The Lenin Maneuver

 

The Lenin Maneuver

Lenin was a brilliant strategist.  Anyone who wants to be a successful politician should study his example and the clever tactics he used.  One of these many tactics is a particular tactic that Lenin used so often and so effectively that I think it ought to be called "the Lenin maneuver," although I don't mean to imply that he was the only politician, or the first to use it.  

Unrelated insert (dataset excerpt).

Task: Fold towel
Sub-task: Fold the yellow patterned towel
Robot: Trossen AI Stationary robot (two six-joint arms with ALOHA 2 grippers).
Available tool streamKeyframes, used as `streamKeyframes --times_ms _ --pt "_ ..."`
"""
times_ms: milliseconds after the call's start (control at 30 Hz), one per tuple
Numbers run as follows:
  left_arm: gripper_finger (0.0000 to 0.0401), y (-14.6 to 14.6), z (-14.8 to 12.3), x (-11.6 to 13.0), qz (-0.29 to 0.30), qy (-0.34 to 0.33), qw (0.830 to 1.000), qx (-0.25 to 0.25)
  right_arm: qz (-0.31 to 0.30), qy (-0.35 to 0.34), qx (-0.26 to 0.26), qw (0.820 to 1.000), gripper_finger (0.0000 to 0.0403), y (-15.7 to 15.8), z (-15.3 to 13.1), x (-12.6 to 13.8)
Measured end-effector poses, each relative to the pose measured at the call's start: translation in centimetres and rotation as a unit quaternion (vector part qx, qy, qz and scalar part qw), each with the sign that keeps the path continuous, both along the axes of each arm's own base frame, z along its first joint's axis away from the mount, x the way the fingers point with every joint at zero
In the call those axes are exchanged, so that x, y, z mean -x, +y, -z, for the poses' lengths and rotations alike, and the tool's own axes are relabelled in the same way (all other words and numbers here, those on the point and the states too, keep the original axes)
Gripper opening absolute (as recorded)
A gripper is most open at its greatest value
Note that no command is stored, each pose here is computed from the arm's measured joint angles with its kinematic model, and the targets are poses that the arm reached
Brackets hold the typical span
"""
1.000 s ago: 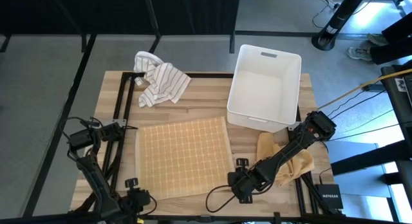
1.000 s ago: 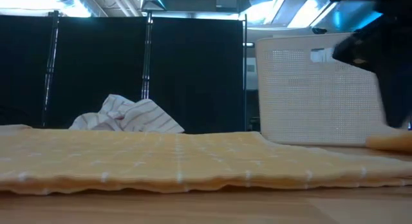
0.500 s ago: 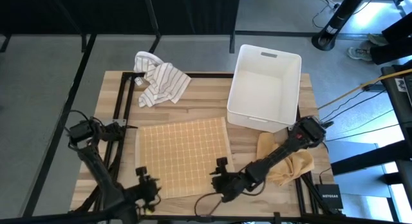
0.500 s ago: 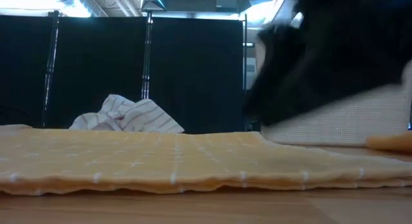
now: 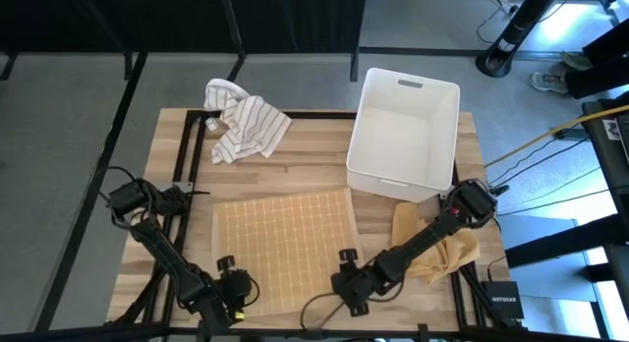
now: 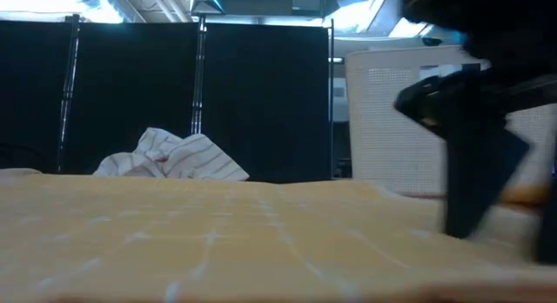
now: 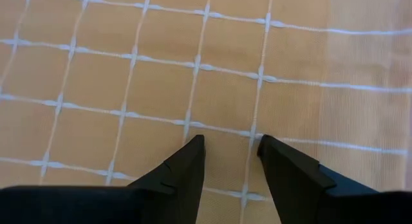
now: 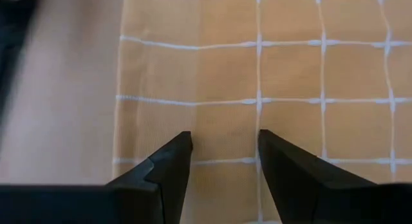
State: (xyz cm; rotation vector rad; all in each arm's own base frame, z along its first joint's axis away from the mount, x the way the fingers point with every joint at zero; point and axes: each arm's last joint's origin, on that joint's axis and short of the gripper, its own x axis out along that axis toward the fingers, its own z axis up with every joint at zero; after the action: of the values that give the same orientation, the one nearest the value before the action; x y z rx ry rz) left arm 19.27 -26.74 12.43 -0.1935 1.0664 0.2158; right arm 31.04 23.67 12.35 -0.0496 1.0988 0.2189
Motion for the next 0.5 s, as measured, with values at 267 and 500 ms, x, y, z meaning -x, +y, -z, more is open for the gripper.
streamKeyframes --times_ms 267,500 --pt "0.0148 0.5 -4.6 -0.6 0.03 0.022 0.999 0.005 -0.013 -0.024 0.007 1.0 0.0186 -0.4 -5.6 1.6" --pt "0.0148 2.9 -7.2 0.1 0.03 -0.003 0.995 -0.098 0.017 -0.103 0.087 0.991 0.0186 -2.4 -9.7 2.0"
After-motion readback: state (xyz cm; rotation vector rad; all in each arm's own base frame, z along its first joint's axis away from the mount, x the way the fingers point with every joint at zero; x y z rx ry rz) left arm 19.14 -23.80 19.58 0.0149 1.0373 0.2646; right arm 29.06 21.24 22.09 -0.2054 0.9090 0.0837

The Lenin maneuver is useful when one is competing against rivals for leadership within a political movement.  The Lenin maneuver is a two-part move, a move in two, seemingly opposite directions, sometimes one after the other, but quite often both at once.  To pull off a Lenin maneuver, one must:

1. ruthlessly attack and criticize one's opponents, AND

2. substantially adopt their positions. 

The way to make oneself stand out as a leader is to simultaneously humiliate and eliminate one's competition, and to present oneself as the next best thing, so that you can take advantage of their supporters.

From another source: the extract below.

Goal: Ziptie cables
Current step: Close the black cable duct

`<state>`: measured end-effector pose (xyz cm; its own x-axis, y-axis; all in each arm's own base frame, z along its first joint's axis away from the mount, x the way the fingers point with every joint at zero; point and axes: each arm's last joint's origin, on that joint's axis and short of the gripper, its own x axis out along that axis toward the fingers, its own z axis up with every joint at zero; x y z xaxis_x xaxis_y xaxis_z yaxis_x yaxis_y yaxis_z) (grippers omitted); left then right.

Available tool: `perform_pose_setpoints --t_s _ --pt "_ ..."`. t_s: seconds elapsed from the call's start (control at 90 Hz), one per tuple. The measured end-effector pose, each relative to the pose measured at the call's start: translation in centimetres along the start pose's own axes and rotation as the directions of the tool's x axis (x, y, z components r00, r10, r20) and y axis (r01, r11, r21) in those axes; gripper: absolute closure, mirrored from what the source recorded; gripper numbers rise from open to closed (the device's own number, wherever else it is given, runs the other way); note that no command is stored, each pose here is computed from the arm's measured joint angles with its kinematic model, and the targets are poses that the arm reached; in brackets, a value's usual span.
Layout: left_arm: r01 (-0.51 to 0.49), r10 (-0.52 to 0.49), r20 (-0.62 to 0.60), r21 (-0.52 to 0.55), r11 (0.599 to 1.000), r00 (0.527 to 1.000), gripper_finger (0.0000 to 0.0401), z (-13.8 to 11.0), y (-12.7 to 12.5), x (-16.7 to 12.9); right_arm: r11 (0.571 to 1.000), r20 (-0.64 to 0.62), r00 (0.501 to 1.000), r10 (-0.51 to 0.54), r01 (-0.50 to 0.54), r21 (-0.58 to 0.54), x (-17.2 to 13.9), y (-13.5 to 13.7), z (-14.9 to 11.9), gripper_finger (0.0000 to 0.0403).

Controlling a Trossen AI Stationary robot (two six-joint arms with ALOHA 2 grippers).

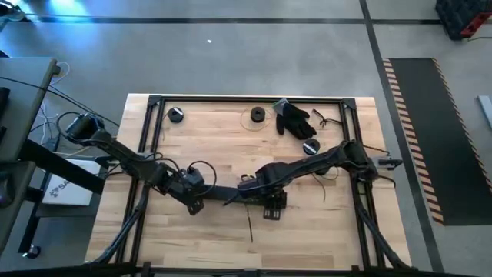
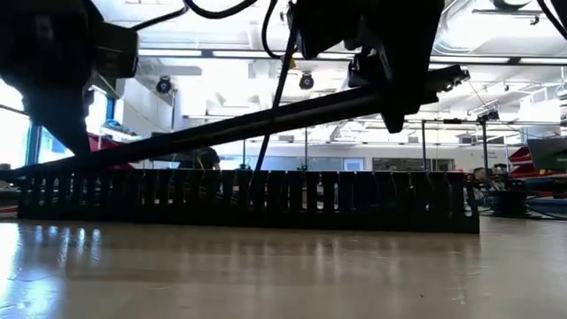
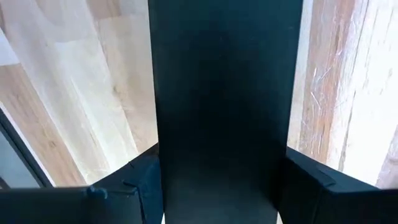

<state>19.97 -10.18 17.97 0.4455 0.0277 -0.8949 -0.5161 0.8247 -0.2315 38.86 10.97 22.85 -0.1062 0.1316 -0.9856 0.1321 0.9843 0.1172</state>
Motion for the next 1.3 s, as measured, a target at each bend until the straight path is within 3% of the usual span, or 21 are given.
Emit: perform_pose_setpoints --t_s 0.878,1.3 --pt "-0.005 0.005 0.051 -0.013 1.0 0.999 0.0401 1.1 0.0 -0.5 0.997 -0.029 0.999 0.021 -0.019 0.08 0.0 -0.2 -0.1 0.0199" --pt "-0.038 0.041 0.086 -0.035 0.999 0.995 0.0401 0.5 2.1 1.5 0.995 -0.036 0.999 0.027 -0.023 0.095 -0.1 -0.3 -0.1 0.0199"
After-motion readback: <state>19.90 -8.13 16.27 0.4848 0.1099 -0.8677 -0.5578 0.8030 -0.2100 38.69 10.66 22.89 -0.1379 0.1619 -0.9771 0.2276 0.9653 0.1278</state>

Superficially, this may sound (and look) the same as being a moderate, and to be sure it does resemble political "triangulation" in some ways, but in other ways, it is almost the opposite of moderation.  

In the case of Lenin, for instance, yes, it was a crucial part of his strategy to present his rivals as delusional, idealistic fools, and himself as a sensible pragmatist.  But pure milquetoast moderation is a formula for becoming a bland, unmemorable, faceless non-entity.